L’opposant historique part avec un capital de voix obtenues au premier tour. Son adversaire se pose en garant de la continuité du président déchu Mamadou Tandja.
Le 12 mars, les Nigériens se rendent à nouveau aux urnes, dans le cadre du second tour de l’élection présidentielle. Elle met face à face l’ « opposant historique » et ex-Premier ministre El hadj Mahamadou Issoufou, 59 ans, à un autre ancien Premier ministre, El Hadj Seini Oumarou, 60 ans.

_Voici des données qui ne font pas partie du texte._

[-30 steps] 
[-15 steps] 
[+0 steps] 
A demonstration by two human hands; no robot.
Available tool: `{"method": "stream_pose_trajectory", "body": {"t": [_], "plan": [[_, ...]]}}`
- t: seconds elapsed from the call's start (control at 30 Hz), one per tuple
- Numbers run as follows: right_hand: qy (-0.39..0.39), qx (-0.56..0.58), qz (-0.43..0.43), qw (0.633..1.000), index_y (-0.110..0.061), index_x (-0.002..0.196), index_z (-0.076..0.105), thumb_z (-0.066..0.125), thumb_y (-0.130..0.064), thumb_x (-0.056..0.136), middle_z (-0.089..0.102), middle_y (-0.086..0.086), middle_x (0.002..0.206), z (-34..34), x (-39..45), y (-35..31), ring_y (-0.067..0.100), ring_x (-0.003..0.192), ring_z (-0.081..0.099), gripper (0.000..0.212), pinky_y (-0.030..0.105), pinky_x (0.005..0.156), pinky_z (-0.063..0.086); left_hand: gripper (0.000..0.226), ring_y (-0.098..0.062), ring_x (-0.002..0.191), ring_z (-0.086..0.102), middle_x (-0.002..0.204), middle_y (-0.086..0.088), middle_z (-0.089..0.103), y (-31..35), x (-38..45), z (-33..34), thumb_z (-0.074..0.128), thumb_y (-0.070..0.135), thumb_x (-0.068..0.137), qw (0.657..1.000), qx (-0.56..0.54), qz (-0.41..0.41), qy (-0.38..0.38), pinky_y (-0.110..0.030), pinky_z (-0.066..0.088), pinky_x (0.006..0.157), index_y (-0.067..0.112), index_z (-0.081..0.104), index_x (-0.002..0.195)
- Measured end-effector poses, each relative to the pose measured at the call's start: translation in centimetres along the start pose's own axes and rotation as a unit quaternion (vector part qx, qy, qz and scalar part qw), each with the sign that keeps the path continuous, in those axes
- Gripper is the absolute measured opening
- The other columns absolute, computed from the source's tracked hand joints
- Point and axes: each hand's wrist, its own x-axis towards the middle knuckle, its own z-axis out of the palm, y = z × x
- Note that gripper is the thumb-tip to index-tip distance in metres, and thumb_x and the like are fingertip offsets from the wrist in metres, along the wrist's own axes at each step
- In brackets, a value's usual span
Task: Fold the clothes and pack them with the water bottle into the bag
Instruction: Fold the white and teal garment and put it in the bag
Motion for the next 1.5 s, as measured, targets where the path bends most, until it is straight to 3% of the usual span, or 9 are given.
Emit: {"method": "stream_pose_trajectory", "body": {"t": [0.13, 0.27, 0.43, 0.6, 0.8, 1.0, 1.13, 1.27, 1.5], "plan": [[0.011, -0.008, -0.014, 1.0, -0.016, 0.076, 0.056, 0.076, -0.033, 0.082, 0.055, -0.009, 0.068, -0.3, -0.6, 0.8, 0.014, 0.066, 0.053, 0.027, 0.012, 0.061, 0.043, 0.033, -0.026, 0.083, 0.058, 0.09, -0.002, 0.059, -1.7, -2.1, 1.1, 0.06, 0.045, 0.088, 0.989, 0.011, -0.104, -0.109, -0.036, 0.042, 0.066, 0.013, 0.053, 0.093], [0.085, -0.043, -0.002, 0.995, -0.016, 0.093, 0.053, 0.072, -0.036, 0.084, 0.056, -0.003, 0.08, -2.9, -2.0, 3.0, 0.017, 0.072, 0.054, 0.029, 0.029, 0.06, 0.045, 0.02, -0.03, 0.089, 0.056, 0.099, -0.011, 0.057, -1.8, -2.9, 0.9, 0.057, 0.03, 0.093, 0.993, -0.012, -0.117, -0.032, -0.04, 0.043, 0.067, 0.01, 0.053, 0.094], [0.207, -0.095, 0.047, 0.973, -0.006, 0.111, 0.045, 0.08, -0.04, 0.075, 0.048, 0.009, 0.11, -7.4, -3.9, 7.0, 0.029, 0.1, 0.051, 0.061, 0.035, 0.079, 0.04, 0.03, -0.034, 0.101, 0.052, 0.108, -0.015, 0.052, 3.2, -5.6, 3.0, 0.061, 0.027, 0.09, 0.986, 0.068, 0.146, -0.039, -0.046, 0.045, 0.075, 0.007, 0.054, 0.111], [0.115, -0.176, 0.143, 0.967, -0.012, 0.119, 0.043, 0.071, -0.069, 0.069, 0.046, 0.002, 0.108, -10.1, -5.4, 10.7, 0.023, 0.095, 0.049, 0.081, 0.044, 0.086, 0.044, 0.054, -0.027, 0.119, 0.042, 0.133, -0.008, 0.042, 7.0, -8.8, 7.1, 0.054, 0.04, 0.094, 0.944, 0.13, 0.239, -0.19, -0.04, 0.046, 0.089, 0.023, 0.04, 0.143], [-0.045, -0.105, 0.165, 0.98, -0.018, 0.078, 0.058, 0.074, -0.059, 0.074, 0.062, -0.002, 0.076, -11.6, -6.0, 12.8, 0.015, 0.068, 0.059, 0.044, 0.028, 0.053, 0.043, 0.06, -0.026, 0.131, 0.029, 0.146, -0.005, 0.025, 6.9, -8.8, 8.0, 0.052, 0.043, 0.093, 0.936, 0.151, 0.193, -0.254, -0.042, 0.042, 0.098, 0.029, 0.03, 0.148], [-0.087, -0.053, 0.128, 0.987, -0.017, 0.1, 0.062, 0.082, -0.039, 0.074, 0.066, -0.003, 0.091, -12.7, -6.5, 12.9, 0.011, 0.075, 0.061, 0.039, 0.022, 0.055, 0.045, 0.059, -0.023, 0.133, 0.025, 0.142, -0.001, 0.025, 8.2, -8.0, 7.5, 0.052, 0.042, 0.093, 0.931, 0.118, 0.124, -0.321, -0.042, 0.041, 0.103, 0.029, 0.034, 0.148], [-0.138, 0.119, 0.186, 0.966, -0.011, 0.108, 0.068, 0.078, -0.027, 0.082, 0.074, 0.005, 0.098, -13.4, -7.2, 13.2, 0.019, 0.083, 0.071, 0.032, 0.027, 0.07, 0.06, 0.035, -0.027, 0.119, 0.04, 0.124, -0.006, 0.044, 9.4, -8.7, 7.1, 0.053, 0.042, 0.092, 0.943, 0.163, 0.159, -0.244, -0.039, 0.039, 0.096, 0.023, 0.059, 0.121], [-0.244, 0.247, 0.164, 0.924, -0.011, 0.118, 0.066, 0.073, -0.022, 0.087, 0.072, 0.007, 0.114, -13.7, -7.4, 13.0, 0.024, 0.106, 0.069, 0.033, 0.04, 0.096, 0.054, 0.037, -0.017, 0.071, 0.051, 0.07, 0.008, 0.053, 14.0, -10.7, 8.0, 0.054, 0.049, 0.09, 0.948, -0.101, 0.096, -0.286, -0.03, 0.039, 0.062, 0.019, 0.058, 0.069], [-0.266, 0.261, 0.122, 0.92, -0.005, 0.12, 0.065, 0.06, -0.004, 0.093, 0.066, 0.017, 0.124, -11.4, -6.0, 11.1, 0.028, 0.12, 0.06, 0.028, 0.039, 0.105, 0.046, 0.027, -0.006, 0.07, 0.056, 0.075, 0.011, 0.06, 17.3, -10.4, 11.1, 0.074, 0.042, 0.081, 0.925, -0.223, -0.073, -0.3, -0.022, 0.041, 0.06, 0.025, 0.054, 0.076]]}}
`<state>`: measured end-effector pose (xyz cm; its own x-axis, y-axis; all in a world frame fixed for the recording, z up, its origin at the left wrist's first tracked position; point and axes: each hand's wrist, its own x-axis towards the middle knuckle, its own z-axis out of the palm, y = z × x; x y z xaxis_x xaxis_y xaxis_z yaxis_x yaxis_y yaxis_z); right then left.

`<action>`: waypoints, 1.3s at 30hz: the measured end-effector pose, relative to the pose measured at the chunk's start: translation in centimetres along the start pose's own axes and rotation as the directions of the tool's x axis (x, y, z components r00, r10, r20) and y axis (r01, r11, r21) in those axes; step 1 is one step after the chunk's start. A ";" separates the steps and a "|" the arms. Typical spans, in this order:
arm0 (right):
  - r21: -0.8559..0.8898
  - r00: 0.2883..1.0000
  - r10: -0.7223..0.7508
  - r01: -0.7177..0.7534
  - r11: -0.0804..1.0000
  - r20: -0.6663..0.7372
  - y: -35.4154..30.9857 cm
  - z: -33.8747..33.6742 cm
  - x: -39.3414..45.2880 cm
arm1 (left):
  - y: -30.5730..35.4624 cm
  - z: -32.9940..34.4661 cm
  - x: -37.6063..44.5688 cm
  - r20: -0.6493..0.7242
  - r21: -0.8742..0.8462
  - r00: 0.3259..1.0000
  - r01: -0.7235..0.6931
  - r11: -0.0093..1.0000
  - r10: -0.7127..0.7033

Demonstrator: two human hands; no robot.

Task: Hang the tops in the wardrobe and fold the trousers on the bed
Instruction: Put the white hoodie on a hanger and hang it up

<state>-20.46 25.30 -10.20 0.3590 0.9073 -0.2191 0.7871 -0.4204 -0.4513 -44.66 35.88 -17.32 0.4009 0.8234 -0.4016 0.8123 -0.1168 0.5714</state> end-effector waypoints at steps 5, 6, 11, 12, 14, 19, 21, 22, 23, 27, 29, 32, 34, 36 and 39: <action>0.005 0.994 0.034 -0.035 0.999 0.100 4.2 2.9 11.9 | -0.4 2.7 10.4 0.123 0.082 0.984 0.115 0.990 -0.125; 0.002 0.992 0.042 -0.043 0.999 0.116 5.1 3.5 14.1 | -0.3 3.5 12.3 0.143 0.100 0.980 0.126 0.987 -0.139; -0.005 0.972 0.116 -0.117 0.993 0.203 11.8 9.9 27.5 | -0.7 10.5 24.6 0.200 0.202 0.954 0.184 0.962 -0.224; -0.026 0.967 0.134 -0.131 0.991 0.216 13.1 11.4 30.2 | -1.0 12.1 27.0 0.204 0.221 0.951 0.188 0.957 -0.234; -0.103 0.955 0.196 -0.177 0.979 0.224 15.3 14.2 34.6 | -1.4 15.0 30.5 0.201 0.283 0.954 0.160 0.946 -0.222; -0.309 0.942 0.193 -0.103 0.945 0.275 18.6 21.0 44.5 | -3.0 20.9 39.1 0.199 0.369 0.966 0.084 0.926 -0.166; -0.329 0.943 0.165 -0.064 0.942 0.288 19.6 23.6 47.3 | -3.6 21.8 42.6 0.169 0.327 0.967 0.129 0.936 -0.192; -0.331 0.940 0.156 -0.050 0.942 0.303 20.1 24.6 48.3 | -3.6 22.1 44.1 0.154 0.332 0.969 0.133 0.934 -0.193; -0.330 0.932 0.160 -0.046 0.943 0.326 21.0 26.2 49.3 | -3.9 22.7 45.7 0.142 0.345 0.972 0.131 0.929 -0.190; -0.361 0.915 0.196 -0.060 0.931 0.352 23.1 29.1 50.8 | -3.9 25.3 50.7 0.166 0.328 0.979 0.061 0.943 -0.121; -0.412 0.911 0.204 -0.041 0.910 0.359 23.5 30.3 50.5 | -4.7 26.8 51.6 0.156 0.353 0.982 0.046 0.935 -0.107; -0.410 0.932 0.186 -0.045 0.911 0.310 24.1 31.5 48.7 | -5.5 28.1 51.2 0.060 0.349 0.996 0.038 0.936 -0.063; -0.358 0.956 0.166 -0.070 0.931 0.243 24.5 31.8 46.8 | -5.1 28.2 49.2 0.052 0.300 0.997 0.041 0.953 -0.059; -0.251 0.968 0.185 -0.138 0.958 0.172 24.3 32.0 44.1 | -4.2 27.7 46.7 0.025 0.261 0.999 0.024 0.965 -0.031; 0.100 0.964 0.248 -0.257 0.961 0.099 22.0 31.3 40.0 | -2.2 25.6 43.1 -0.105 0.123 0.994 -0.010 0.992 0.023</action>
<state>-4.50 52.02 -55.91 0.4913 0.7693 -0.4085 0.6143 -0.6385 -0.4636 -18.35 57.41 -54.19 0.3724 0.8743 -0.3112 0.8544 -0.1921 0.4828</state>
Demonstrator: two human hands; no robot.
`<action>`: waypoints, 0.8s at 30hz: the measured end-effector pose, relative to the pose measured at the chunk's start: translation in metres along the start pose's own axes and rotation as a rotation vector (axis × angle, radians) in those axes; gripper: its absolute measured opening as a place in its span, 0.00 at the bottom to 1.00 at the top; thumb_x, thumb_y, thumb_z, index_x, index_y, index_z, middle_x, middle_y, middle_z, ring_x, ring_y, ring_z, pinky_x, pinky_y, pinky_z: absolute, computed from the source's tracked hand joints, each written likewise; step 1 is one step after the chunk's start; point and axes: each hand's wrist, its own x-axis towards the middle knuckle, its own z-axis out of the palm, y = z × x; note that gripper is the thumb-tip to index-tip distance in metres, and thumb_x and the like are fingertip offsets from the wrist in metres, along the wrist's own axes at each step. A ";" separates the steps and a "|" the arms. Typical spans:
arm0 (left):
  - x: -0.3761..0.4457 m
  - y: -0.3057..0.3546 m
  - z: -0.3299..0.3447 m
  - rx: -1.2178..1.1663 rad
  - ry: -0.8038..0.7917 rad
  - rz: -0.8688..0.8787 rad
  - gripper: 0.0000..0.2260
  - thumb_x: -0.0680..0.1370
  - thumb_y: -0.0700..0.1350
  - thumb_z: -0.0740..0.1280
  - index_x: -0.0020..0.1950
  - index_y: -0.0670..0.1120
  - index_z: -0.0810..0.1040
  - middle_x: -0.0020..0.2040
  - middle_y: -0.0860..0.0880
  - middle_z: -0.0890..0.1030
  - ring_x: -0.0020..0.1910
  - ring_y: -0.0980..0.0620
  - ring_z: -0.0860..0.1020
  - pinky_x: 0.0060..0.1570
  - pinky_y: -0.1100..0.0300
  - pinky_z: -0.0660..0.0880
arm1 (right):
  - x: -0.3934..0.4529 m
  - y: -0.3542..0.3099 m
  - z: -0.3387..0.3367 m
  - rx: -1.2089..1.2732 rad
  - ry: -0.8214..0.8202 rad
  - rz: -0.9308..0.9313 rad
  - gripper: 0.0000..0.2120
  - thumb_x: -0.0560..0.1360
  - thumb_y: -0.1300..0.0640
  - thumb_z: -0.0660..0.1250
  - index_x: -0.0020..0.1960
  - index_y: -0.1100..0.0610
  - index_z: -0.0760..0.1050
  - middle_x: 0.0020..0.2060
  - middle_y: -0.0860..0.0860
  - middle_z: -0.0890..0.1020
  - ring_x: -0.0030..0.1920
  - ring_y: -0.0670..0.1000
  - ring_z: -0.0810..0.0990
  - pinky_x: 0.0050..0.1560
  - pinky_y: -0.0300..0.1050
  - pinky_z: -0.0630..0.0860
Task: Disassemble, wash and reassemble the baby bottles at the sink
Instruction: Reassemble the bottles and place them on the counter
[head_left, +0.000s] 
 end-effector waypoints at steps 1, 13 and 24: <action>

Arrivé en tête du premier tour avec 36 % des voix, Mahamadou Issoufou a obtenu plusieurs ralliements de taille qui le créditent, sur le papier du moins, d’un pourcentage évalué par l’intéressé lui-même entre 70 et 75 % des voix. Quant à son rival, Seini Oumarou, il estime que, pour ce second tour, les compteurs doivent être remis à zéro, dans une tentative visant à remobiliser son électorat. Les électeurs nigériens pourraient aussi, à l’occasion de ce scrutin, prendre largement en compte le parcours personnel des deux candidats pour les départager. Sur ce terrain-là aussi, Issoufou semble tenir la corde, avec son passé d’opposant historique et de militant de la démocratie qui aurait pu, depuis, accéder à la magistrature suprême, n’eut été le jeu trouble des militaires, dont le président déchu Mamadou Tandja sorti deux fois victorieux de confrontations électorales dans des conditions de transparence douteuses. Son passage comme Premier ministre a aussi été remarqué, Issoufou ayant initié des actions de développement, brutalement interrompues par les crises militaro-politiques à répétition. Quant à Seini Oumarou, si son passage à la primature a été également apprécié des Nigériens, sa proximité passée avec l’autocrate Tandja constitue pour lui un sérieux handicap.
Nombre d’observateurs sont ainsi convaincus que, sauf retournement brusque de situation, Mahamadou Issoufou devrait, cette fois, l’emporter. Pour mieux décider ses compatriotes, le leader du parti PNDS-Tarraya et vice-président de l’Internationale socialiste se présente comme « le candidat des démocrates et de la renaissance du Niger », avec un projet de société bâti autour de huit axes :
– bâtir des institutions démocratiques fortes ;
– assurer la sécurité des biens et des personnes ;
– relancer l’économie ;
– garantir la sécurité alimentaire ;
– construire les infrastructures et assurer l’indépendance énergétique du Niger ;
– promouvoir les secteurs sociaux de base comme la santé et l’éducation ;
– offrir du travail aux jeunes et créer les conditions d’une meilleure cohésion sociale.
Pour mettre en œuvre ces différents chantiers, Mahamadou Issoufou promet de mobiliser 6000milliards de francs CFA sur cinq ans « par l’action conjuguée du rendement fiscal, d’une dépense publique plus efficace et d’un accroissement sensible des ressources extérieures. » A l’en croire, 900 milliards seront alloués aux secteurs de l ’agriculture et de l’élevage « afin d’assurer la sécurité alimentaire, à travers l’initiative dite « 3N » (Les Nigériens nourrissent les Nigériens) et d’accroître les revenus des paysans et des éleveurs ».
Le candidat se propose aussi de débloquer 600 milliards de francs CFA (près d’un milliard d’euros) pour construire des infrastructures routières et énergétiques. Aux jeunes, il promet la création de 50 000 emplois par an.
En face, Seini Oumarou promet de « consolider les acquis et de poursuivre l’œuvre entamée par l’ancien président de la République Mamadou Tandja. » Pour le candidat de la continuité, qui se pose en restaurateur de l’ordre républicain interrompu par le coup d’Etat militaire du 18 février 2010 (sic), il s’agira, avant tout, de parachever les fameux « grands chantiers » auxquels tenait tant l’ex-président dont le port sec de Dosso, l’abattoir frigorifique ultra-moderne de Niamey, l’exploitation du bloc pétrolier d’Agadem et de la raffinerie de pétrole Diffa- Zinder, le barrage de Kandadji dans la région de Tilabéry, le gisement d’uranium dans celle d’Agadez… On se souvient que, pour justifier le hold-up constitutionnel qu’il s’apprêtait à perpétrer pour rester trois ans de plus au pouvoir au terme de ses deux mandats, en violation de la Constitution, l’ex président Tandja avait invoqué entre autres ces « grands chantiers que lui seul pouvait mener à terme. » Les Nigériens qui avaient, dans leur large majorité, désapprouvé les manœuvres de Tandja et accueilli les militaires putschistes en héros, voteront-ils pour la continuité avec un disciple déclaré de Tandja ou pour la rupture prônée par l’ « opposant historique » ? La réponse dans les urnes, le 12 mars.